Look as an American I am hesitant to throw stones at other countries' legal systems; the glass is a bit too thin in my own house.

But this whole procedure strikes me as a bit bizzare.  There is no conceivable self-defense justification that has been proferred here and to proceed as if there could be some theoretical basis for one stemming from political views of the child victims is offensive in itself.  If he has evidence that the party organization or the individuals personally threatened him in some way or used force against him, let him present that evidence.  Otherwise STFU.
The purpose of studying economics is not to acquire a set of ready-made answers to economic questions, but to learn how to avoid being deceived by economists.
--Joan Robinson

The Brain

Well this is the same country that at first thought that a guy who could plan and carry out this kind of advanced operation was legally insane.
Women want me. Men want to be with me.

PDH

Quote from: The Brain on April 18, 2012, 10:06:38 AM
Well this is the same country that at first thought that a guy who could plan and carry out this kind of advanced operation was legally insane.

Ted Nugent?
I have come to believe that the whole world is an enigma, a harmless enigma that is made terrible by our own mad attempt to interpret it as though it had an underlying truth.
-Umberto Eco

-------
"I'm pretty sure my level of depression has nothing to do with how much of a fucking asshole you are."

-CdM

The Brain

Women want me. Men want to be with me.

Neil

I do not hate you, nor do I love you, but you are made out of atoms which I can use for something else.

Martinus

Quote from: Valmy on April 18, 2012, 09:00:06 AM
Quote from: Barrister on April 18, 2012, 08:49:09 AM
Wasn't it fairly mainstream in the 1920s?  Wiki said it had 4-5 million members at its peak, which would be a noticeable percentage of the entire country.

That was its height thanks to a certain movie but even then it was considered an extreme organization.  There was certainly anti-immigrant feeling but there was also lots of pro-immigrant feeling and those pro-immigrant interests won elections and enjoyed much more support than the explicitely anti-immigrant ones.

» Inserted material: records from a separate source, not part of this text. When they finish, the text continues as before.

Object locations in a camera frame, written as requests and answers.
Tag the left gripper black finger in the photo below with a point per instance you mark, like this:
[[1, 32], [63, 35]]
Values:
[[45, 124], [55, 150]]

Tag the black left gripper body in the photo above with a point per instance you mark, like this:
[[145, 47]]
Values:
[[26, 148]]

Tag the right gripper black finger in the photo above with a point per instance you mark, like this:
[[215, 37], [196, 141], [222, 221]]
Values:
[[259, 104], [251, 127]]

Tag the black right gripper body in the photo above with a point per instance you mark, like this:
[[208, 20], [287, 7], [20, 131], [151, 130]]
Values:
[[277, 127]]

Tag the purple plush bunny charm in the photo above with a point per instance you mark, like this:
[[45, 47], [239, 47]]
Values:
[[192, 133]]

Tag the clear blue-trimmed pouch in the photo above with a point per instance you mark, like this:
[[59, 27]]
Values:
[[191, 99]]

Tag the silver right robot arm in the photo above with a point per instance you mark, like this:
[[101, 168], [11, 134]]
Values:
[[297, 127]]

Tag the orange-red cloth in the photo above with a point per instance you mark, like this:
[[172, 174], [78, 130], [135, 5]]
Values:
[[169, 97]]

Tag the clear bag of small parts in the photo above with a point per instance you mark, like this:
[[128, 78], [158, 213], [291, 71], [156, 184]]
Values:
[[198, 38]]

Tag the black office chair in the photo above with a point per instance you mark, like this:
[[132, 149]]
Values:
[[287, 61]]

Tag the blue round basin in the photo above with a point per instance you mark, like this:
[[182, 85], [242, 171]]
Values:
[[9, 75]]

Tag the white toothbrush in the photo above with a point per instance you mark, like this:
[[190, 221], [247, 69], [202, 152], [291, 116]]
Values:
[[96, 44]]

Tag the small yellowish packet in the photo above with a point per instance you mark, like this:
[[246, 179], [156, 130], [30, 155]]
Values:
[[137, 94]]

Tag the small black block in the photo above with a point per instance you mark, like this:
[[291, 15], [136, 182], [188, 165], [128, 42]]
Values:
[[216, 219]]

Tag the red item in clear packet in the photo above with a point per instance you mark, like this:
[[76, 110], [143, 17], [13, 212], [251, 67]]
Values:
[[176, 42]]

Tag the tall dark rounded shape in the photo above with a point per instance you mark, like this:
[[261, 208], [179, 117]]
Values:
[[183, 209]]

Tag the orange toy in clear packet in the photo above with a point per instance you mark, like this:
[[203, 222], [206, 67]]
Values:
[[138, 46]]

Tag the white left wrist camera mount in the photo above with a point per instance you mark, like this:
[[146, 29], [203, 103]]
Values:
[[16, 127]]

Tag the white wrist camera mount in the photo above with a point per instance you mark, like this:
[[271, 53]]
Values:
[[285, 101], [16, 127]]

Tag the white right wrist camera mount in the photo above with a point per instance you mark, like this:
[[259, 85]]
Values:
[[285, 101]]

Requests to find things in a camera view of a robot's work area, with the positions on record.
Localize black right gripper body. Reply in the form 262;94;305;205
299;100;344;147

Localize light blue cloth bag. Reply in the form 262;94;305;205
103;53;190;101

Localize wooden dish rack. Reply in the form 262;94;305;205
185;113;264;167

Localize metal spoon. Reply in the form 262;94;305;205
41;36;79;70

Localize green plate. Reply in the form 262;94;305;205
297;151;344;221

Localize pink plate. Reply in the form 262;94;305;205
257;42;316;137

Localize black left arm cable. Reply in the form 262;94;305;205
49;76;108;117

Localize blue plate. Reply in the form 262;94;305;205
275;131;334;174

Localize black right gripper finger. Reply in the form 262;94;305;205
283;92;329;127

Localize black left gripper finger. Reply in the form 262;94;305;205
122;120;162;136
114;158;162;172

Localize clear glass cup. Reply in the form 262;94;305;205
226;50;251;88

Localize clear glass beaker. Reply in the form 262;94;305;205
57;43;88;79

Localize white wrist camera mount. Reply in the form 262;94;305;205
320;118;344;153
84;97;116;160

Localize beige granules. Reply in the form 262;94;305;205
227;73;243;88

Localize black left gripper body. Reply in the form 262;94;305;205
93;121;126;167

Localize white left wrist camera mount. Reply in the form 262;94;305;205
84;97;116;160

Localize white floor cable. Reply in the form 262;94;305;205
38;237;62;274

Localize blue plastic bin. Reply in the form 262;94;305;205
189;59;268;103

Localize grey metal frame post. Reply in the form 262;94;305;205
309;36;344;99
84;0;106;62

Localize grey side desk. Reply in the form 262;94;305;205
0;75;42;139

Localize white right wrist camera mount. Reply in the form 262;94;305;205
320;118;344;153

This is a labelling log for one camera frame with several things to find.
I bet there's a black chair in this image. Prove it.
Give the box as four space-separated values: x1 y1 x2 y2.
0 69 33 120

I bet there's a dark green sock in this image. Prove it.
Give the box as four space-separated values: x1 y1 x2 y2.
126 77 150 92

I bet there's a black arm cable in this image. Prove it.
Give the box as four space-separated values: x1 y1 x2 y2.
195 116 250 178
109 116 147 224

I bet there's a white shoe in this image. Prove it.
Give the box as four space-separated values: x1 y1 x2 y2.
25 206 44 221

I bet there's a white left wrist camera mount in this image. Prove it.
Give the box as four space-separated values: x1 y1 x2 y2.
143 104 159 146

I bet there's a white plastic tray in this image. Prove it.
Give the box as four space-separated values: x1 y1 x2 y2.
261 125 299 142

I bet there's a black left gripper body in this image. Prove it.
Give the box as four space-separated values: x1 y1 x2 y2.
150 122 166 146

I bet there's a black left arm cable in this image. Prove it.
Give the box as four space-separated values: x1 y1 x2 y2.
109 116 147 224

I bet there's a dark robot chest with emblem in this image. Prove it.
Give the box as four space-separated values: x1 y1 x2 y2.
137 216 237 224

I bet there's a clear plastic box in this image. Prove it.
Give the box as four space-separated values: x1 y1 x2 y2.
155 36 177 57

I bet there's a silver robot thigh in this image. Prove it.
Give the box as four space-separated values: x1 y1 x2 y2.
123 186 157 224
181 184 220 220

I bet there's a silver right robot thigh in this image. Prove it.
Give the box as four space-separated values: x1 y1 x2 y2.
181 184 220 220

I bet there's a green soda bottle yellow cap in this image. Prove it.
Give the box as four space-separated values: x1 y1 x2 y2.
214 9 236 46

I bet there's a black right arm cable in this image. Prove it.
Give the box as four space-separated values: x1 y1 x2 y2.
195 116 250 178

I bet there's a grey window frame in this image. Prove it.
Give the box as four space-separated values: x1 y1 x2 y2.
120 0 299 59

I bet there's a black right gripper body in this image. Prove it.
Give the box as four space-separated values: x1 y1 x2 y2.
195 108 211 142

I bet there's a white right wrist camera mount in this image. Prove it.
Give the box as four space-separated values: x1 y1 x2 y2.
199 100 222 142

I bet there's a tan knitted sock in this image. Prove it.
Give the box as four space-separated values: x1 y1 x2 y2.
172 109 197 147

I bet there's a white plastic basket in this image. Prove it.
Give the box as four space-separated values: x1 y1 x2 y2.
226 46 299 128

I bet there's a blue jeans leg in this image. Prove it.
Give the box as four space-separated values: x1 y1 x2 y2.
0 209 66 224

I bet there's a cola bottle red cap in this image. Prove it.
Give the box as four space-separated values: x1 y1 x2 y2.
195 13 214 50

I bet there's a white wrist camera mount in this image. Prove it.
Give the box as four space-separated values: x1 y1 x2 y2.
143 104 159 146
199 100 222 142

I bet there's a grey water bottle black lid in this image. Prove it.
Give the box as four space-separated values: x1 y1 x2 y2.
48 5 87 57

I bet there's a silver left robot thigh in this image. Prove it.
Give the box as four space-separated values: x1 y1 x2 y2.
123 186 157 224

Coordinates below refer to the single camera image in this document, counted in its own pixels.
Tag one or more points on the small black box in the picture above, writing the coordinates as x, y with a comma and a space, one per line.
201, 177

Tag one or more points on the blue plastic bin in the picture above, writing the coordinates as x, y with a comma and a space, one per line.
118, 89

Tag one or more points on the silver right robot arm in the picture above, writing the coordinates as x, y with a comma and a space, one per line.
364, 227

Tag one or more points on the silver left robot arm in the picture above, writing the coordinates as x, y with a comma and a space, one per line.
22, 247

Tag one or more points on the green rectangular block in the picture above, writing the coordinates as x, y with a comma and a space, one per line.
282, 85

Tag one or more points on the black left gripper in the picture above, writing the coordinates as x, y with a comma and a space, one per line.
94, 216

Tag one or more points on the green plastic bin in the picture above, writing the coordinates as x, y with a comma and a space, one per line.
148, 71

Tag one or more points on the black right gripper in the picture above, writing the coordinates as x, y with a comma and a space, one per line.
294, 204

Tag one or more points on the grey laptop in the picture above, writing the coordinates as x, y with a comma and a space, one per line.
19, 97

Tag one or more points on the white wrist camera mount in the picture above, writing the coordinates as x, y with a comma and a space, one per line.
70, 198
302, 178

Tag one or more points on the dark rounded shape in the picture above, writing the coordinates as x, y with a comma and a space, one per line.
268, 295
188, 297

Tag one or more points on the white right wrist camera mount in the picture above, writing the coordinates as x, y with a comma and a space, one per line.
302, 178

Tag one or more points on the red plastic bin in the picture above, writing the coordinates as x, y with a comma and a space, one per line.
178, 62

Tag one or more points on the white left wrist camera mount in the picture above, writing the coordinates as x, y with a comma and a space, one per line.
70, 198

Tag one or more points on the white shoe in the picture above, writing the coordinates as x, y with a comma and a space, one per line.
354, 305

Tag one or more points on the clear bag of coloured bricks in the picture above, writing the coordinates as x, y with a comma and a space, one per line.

You make it sound as if, by contrast, people like Breiviki were European mainstream.  :huh:

Valmy

Quote from: Martinus on April 18, 2012, 10:40:25 AM
You make it sound as if, by contrast, people like Breiviki were European mainstream.  :huh:

I was responding to Raz's assertion that American response to immigrants was characterized by fierceness and violence.  I had nothing to say about Europeans at all until my joke about German Muslims.  So I fail to see how I made it sound like that.
Quote"This is a Russian warship. I propose you lay down arms and surrender to avoid bloodshed & unnecessary victims. Otherwise, you'll be bombed."

Zmiinyi defenders: "Russian warship, go fuck yourself."

Richard Hakluyt

The Guardian is treating the trial in an interesting way. They have grouped all the news about Breivik with stories about right-wing movements in a page called "The far right" :

http://www.guardian.co.uk/world/far-right

Viking

Quote from: Richard Hakluyt on April 18, 2012, 10:55:24 AM
The Guardian is treating the trial in an interesting way. They have grouped all the news about Breivik with stories about right-wing movements in a page called "The far right" :

http://www.guardian.co.uk/world/far-right

That puts them in lock step with the Norwegian Labour Party.
First Maxim - "There are only two amounts, too few and enough."
First Corollary - "You cannot have too many soldiers, only too few supplies."
Second Maxim - "Be willing to exchange a bad idea for a good one."
Second Corollary - "You can only be wrong or agree with me."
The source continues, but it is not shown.